Cringely, Metcalfe, Taligent, and Misinformed Protocols...

I Find Karma (adam@cs.caltech.edu)
Wed, 5 Mar 97 04:03:32 PST


Show me the bits! From the desk of Rohit...

Current Cringley column (was at
http://www.infoworld.com/pageone/opinions/rcringe.htm
but I guess it has since moved?):

> I never cease to be amazed at the logic of some readers. After
> mentioning -- and having my editor delete the location of -- a DLL that
> could unlock the time trial on the $5 Kinko's version of Office 97, my
> e-mail box has been flooded with messages cajoling me to "do a special
> favor" for "research purposes only, of course" and "understanding why
> you wouldn't want to publicly print it" and "please e-mail me the
> location of the DLL."

Are people REALLY this stoopid?

Meanwhile, Bob Metcalfe goes nuts with a Star Wars analogy (at
http://www.infoworld.com/cgi-bin/displayNew.pl?/metcalfe/metcalfe.htm
but no doubt that will change):

> A Long time ago, in a galaxy far, far away, Ben "Obi-Wan Kenobi"
> Barker was an ARPA knight on the planet BBN Corp. Barker has now
> reappeared in the Texas desert as chief of the Data Race Inc. And we
> are relieved to learn that, unlike Cerf Vader, this ARPA knight has
> not been tragically turned to the telco side of the force.
>
> More than 300 Web generations ago, the ARPA knights launched the
> Internet rebellion against the Imperial Telco Empire. Today, Barker
> and his insignificant rebel band in San Antonio
> (http://www.datarace.com) are rising up against the Empire once
> again. The Data Race is penetrating the twisted-pair defenses of the
> Telco Empire's central office: the Death Star.

Um, there is such a thing as taking a metaphor too far, even when
referring to the oppressive telecommunications regime... although he
does get in a good one-liner:

> I'd probably be Jabba the Hut, because only he would think up e-postage.

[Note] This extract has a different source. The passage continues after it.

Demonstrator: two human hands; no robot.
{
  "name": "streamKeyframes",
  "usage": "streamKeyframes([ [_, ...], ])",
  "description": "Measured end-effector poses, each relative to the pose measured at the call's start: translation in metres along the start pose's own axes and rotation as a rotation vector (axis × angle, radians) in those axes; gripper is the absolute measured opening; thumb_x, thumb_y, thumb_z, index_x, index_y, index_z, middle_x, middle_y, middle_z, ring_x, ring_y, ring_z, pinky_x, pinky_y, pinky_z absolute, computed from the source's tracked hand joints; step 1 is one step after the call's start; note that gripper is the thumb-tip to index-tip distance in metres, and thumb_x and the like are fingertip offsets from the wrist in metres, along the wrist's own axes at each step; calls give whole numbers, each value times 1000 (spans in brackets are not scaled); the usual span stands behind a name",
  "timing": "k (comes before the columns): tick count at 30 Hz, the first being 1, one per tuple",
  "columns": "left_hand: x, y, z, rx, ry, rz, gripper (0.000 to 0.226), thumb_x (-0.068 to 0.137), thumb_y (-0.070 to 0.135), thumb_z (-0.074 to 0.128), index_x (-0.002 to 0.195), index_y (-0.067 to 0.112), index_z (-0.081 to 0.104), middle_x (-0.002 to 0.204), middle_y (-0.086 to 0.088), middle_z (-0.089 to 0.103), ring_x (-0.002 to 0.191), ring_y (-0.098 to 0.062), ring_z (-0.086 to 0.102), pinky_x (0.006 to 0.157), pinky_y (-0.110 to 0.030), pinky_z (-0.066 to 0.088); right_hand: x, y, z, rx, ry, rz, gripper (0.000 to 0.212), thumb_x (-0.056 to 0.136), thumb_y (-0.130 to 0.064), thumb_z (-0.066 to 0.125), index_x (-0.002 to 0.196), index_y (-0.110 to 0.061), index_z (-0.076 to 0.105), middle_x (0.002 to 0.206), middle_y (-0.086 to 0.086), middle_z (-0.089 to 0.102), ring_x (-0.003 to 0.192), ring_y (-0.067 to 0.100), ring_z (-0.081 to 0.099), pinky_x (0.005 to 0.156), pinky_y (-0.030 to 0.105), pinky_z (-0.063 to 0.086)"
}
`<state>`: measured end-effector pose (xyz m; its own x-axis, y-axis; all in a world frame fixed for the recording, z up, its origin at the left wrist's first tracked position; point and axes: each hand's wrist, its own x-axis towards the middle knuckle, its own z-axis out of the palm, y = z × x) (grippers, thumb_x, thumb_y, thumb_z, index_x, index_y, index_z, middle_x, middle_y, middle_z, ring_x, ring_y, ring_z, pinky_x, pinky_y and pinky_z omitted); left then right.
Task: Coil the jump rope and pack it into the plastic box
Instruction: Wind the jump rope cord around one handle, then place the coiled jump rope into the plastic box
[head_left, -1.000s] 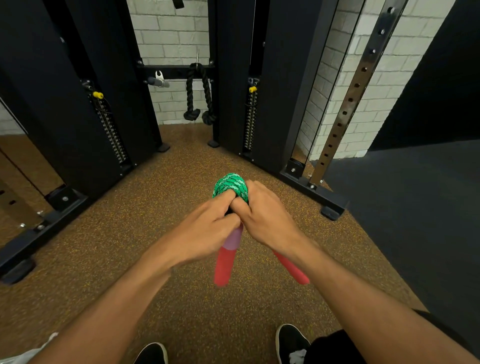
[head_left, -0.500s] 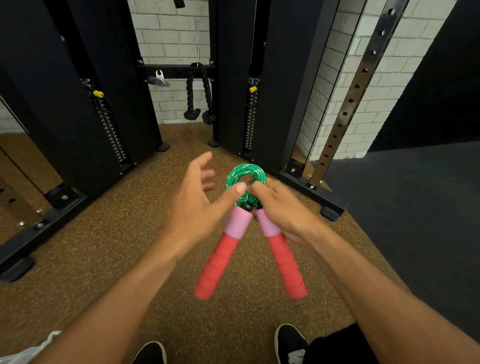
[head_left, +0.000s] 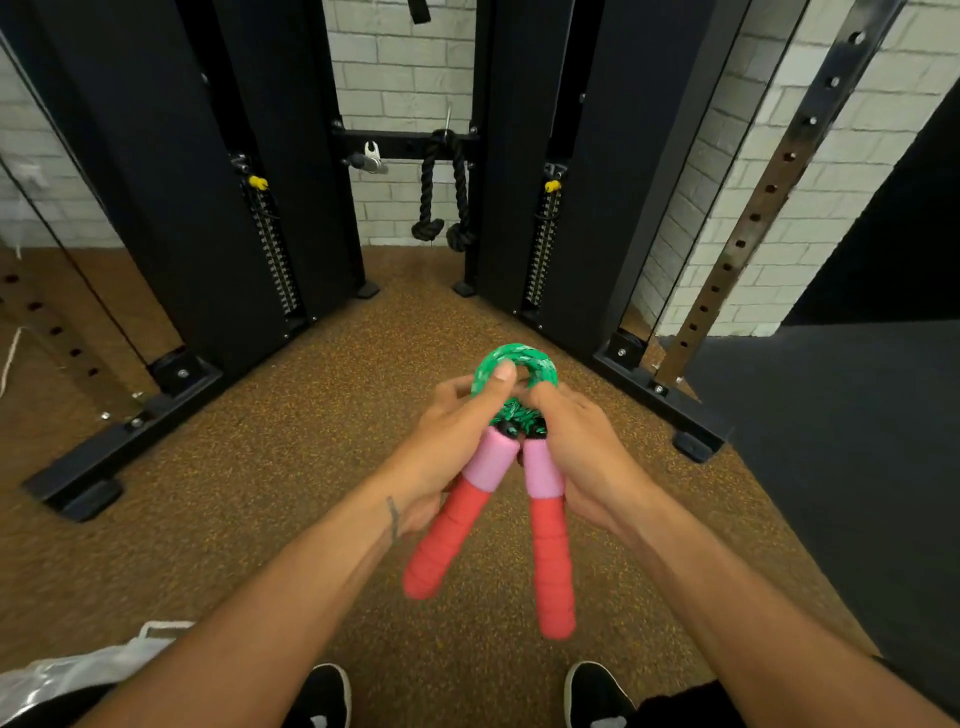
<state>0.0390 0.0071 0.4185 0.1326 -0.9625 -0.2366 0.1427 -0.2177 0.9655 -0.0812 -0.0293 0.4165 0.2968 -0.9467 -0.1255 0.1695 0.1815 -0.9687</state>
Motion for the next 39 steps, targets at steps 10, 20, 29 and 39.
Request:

And I have to admit, the technology sounds compelling.

> In short, Data Race's Be There (BT) Personal Multiplexor is a pair of
> exotic three-processor modems, one in your PC at home and the other in a
> remote-access server at your place of business. Software in your PC and
> its BT modem connect you through the Empire's plain old telephone
> service (POTS) to software in your company's BT server. The server, in
> turn, connects you to your company's PBX and LAN.
>
> With BT (not to be confused with British Telecommunications, soon to be
> confused with MCI), it's just like being there back in your office,
> receiving voice and fax calls exactly as if your home PC were an
> extension of your office phone system. And you can simultaneously be
> connected through your BT modems to your office LAN and the
> Internet. All for a cost of $500 per PC modem card and $15,200 per
> eight-port server.
>
> ...
>
> This would allow your home and office or your home and an Internet
> service provider, to be connected all the time, without the rigmarole
> of touch-tone dialing, at much higher speeds, at much less cost,
> without tying up the 121-year-old Empire's obsolete but undepreciated
> circuit-switching apparatus.
>
> The Federal Communications Commission, intending to implement the
> Telecommunications Act of 1996, issued regulations giving rebels
> throughout the Empire access to local wiring in all Death Stars.

Yes! Yes! Let's blow it up!!! Destroy! Destroy! Destroy!

> The Empire has for now repelled this attack on its Death Stars by
> appealing to the Supreme Court. There, Imperial stormlawyers will be
> light-sabering the Act and the FCC for years to come. In the very long
> meantime, you can "be there" by uniting with Barker and his Data Race.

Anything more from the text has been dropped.